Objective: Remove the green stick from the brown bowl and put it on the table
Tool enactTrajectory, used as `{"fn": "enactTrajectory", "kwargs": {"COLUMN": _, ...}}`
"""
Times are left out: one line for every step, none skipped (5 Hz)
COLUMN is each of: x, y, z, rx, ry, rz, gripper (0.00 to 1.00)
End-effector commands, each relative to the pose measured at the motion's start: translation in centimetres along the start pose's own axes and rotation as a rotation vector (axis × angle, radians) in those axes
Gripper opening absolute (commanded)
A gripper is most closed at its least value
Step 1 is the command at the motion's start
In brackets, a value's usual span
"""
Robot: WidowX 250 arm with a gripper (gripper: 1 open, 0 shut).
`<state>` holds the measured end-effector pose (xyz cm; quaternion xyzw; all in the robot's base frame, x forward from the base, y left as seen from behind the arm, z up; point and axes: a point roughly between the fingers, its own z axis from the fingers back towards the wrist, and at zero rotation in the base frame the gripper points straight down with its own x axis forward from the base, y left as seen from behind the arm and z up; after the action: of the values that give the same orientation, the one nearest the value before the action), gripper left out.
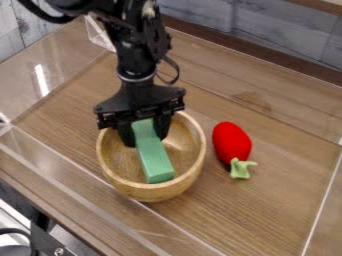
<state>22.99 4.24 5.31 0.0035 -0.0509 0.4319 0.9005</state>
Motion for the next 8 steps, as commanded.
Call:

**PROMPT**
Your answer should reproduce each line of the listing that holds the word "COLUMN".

**SOLUTION TO THIS EXERCISE**
Tool enactTrajectory, used as `{"fn": "enactTrajectory", "kwargs": {"COLUMN": _, ...}}`
COLUMN is each of: x, y, z, rx, ry, rz, gripper (0.00 to 1.00)

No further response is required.